Stored items from a collection

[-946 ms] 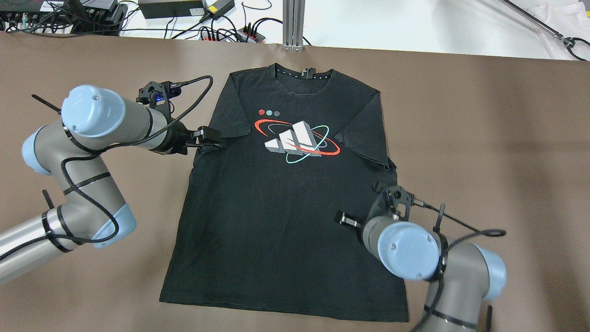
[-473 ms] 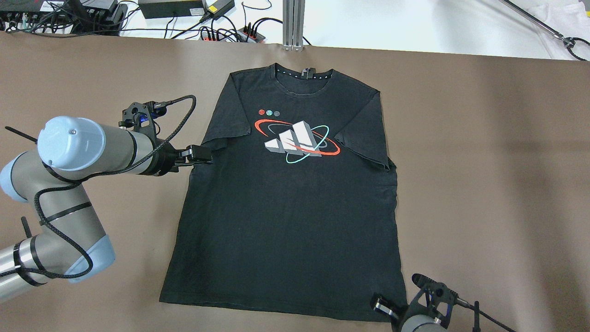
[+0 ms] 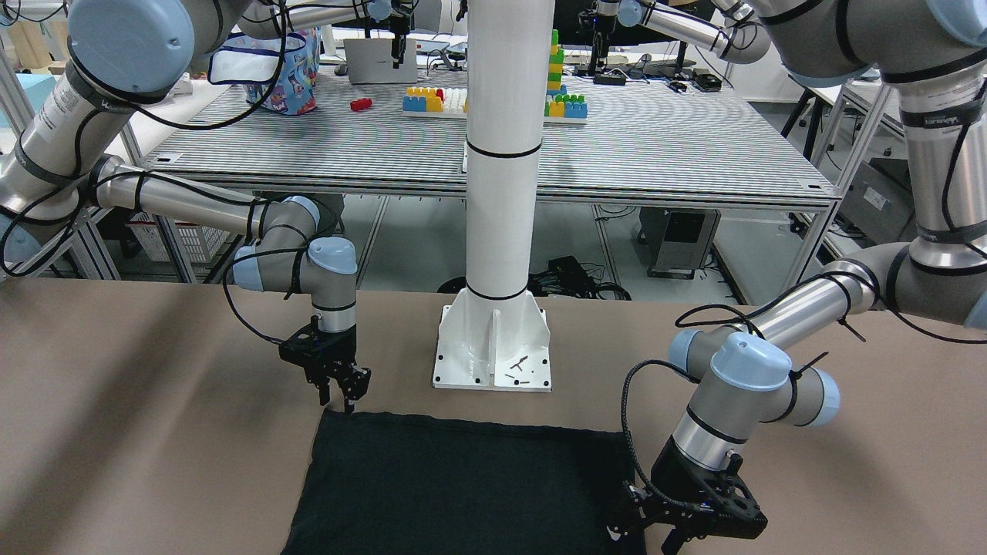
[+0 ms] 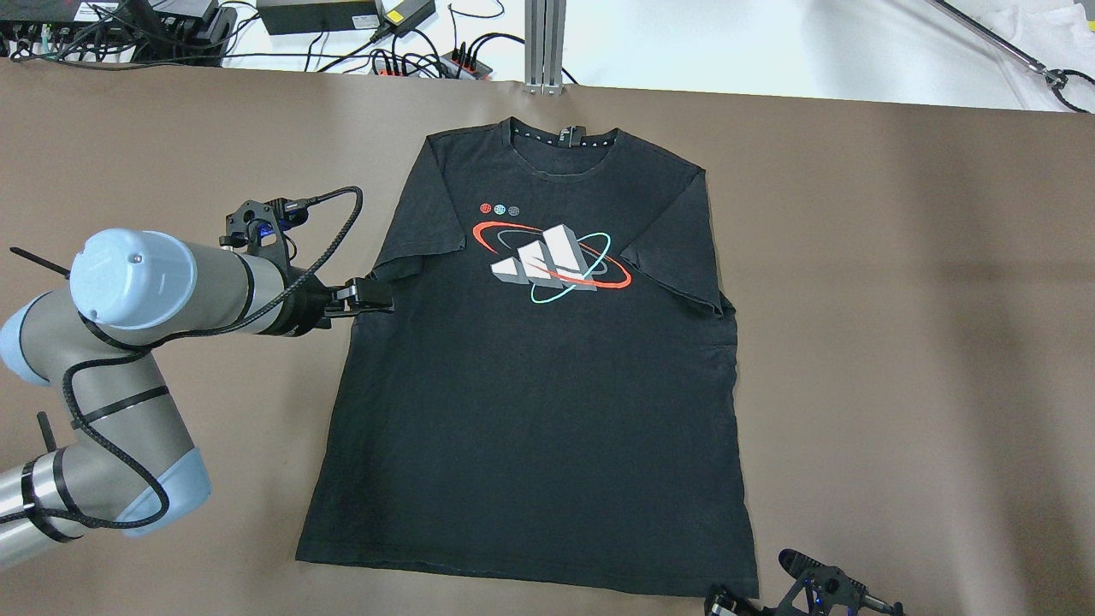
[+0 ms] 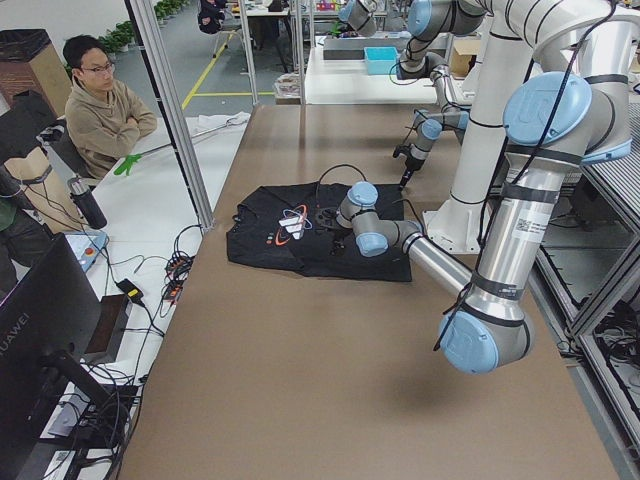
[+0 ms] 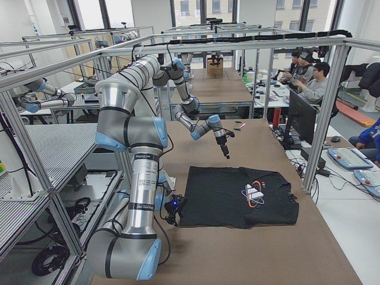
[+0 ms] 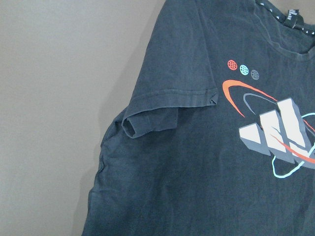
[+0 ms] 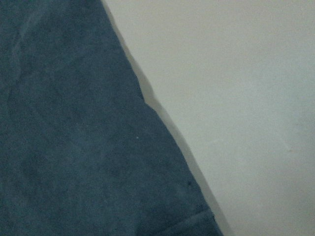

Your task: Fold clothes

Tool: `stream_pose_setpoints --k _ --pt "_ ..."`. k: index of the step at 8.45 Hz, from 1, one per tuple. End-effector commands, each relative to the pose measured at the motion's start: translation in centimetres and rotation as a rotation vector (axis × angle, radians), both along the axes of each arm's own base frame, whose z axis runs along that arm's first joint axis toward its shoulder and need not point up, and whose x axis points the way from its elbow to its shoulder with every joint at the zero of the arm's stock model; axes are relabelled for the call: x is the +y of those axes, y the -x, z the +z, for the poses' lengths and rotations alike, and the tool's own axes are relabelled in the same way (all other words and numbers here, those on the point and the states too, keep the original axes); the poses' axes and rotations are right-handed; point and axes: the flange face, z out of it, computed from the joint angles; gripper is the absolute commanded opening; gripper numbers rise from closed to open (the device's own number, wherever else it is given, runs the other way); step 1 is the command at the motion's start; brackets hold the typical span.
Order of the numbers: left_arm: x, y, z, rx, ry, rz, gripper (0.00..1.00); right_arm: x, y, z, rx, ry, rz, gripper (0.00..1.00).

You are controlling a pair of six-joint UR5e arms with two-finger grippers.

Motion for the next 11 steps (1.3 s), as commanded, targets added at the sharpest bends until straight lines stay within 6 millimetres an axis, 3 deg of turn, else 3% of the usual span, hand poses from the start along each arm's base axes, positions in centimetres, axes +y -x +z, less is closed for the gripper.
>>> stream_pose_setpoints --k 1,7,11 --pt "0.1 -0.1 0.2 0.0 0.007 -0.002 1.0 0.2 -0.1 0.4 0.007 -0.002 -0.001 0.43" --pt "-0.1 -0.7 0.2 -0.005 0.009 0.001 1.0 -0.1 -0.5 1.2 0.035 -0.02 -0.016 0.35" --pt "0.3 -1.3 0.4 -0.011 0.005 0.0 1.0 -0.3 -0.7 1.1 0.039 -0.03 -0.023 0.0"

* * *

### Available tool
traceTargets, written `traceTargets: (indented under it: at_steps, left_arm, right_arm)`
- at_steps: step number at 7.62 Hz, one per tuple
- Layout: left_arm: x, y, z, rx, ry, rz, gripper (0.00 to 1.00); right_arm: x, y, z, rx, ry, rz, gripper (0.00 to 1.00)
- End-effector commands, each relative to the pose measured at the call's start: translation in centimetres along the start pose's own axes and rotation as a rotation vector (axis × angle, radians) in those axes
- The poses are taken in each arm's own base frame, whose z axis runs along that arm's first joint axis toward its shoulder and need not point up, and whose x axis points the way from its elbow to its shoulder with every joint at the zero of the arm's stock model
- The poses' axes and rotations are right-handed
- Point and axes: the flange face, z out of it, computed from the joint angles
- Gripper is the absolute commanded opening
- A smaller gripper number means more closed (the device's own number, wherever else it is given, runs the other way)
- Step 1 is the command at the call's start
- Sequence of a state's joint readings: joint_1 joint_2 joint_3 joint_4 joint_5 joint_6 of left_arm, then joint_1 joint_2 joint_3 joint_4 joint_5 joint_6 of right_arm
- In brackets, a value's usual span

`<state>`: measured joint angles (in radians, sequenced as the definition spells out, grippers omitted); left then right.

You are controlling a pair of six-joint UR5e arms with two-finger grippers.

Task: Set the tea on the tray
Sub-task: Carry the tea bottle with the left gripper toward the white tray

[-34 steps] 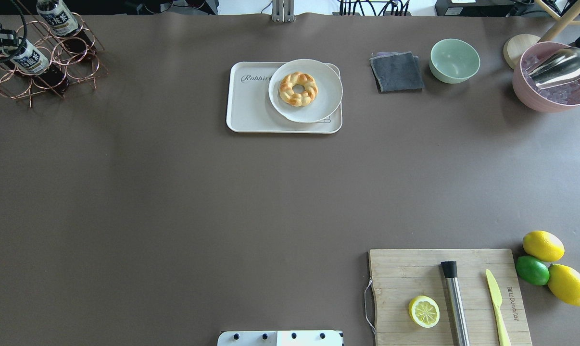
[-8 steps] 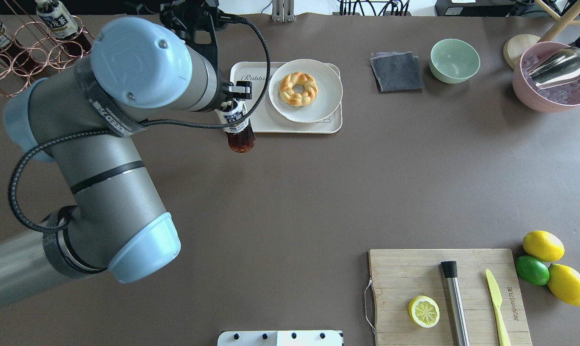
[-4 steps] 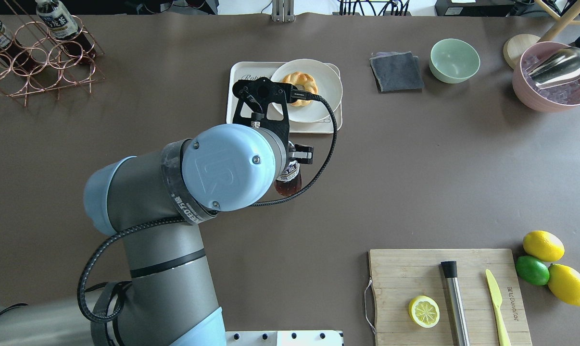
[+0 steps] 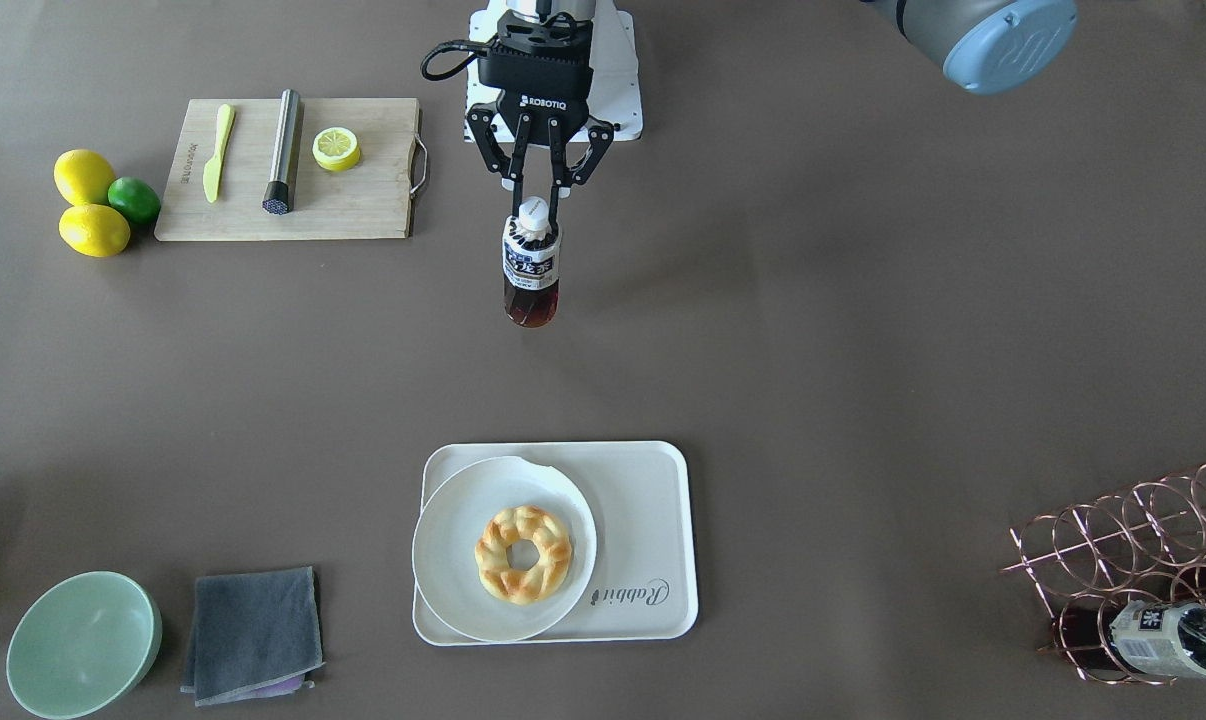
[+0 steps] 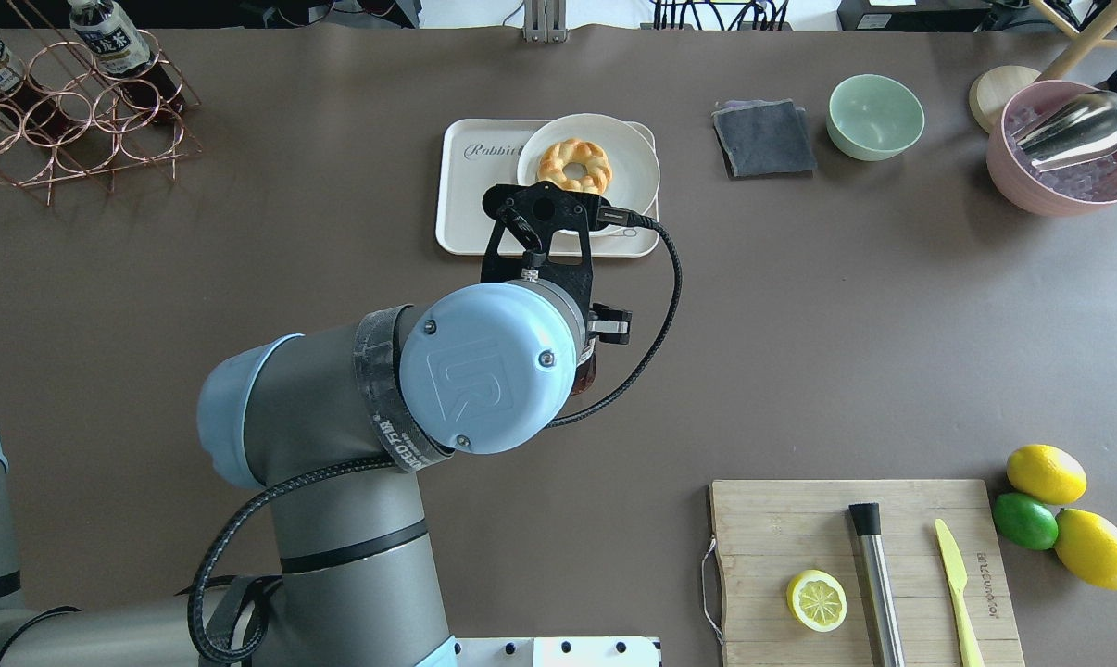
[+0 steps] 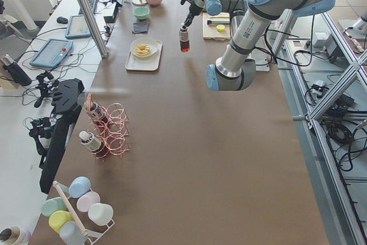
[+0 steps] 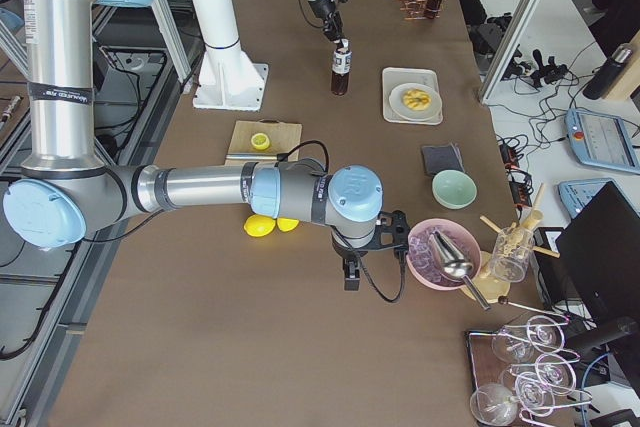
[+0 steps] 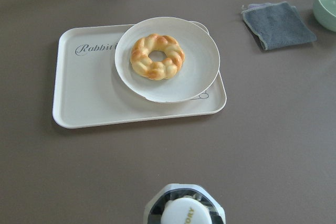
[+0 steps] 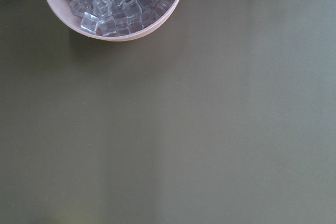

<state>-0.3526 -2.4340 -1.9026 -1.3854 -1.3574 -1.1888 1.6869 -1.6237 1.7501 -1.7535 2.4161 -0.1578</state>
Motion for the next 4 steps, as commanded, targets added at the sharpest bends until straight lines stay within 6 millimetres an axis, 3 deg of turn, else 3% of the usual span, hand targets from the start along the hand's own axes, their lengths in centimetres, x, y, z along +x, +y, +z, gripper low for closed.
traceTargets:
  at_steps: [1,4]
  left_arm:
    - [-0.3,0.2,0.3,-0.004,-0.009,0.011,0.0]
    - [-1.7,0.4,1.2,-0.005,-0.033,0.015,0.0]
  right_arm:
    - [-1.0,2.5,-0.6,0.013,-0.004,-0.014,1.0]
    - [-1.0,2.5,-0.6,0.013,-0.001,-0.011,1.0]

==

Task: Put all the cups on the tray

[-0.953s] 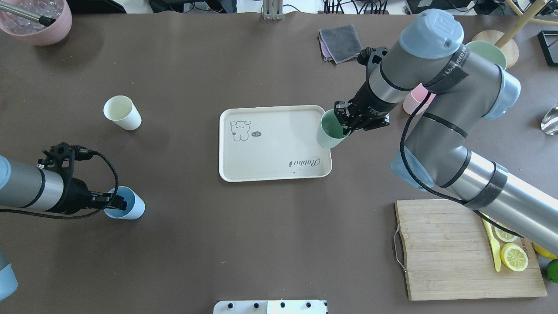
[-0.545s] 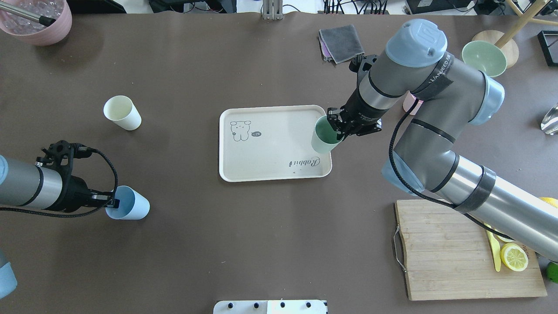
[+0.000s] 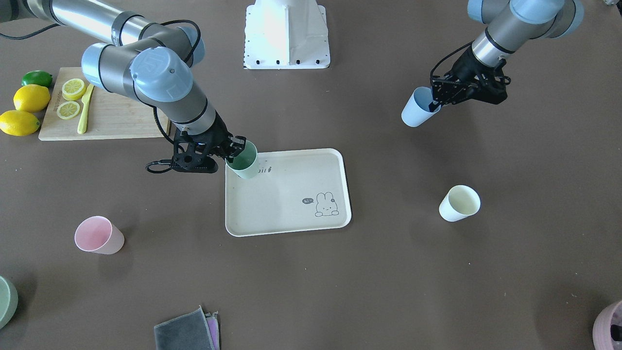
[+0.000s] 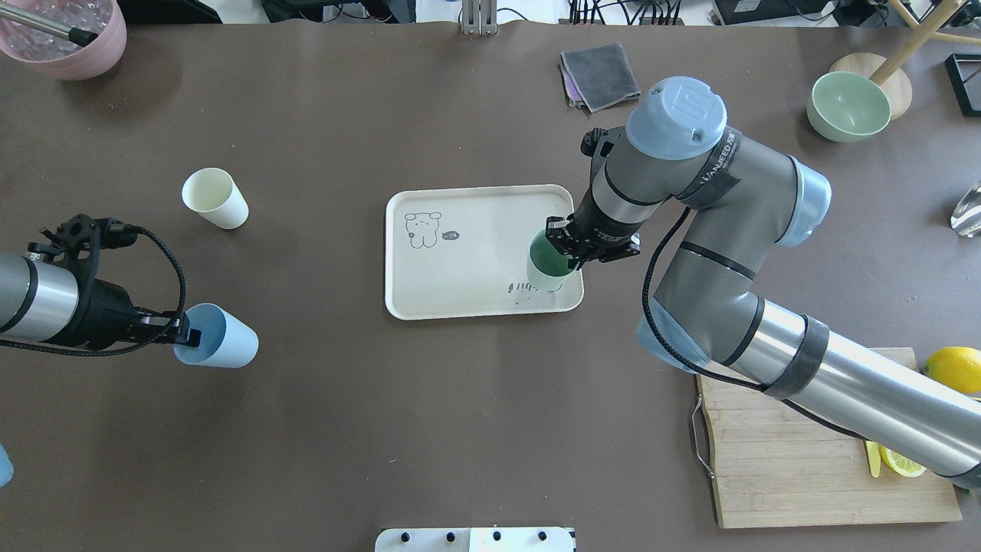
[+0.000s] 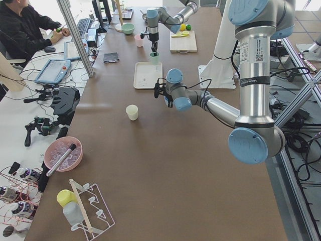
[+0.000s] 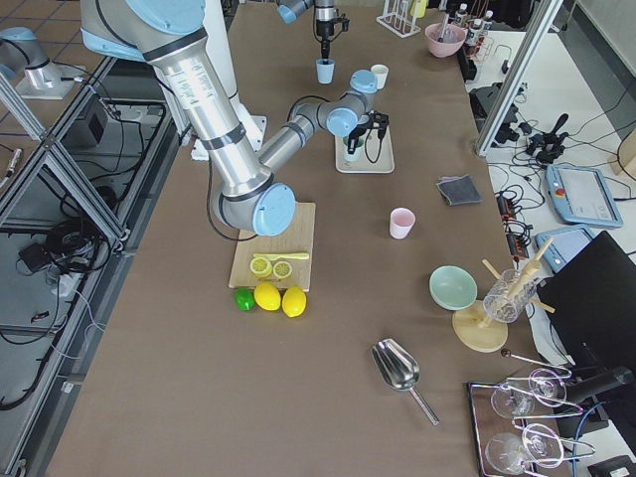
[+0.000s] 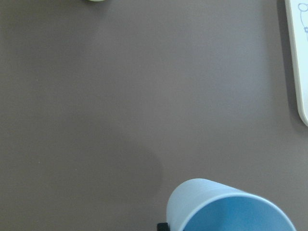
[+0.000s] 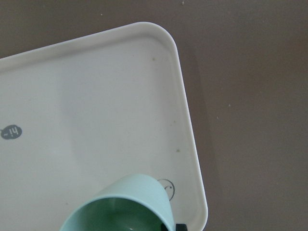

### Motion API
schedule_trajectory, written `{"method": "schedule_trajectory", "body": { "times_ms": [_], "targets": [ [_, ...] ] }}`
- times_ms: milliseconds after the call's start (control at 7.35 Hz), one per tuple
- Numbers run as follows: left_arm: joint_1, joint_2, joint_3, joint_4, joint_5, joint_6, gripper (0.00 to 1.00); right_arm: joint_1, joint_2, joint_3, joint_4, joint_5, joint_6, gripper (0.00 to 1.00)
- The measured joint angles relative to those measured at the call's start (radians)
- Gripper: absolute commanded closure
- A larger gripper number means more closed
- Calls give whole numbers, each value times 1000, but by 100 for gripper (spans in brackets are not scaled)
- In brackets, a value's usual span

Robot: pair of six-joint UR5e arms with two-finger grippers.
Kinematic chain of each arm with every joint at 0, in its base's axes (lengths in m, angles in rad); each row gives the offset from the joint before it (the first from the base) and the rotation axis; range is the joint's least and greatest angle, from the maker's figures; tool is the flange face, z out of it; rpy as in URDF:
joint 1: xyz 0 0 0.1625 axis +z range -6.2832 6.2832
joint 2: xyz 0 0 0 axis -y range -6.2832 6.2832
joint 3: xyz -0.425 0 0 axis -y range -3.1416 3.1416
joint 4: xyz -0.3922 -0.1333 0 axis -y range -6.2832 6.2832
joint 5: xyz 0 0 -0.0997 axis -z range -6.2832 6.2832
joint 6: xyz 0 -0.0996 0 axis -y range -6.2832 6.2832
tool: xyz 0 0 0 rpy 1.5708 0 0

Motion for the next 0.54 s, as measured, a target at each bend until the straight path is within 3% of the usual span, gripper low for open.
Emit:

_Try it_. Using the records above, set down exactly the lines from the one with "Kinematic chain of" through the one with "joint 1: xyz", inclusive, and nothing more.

_Result_.
Kinematic chain of each arm with every joint at 0, in its base's axes (lengths in m, angles in rad); each row gives the offset from the joint before it (the first from the base) and the rotation axis; range is the joint's least and greatest angle, from the maker's figures; tool is the flange face, z out of it; rpy as in URDF:
joint 1: xyz 0 0 0.1625 axis +z range -6.2832 6.2832

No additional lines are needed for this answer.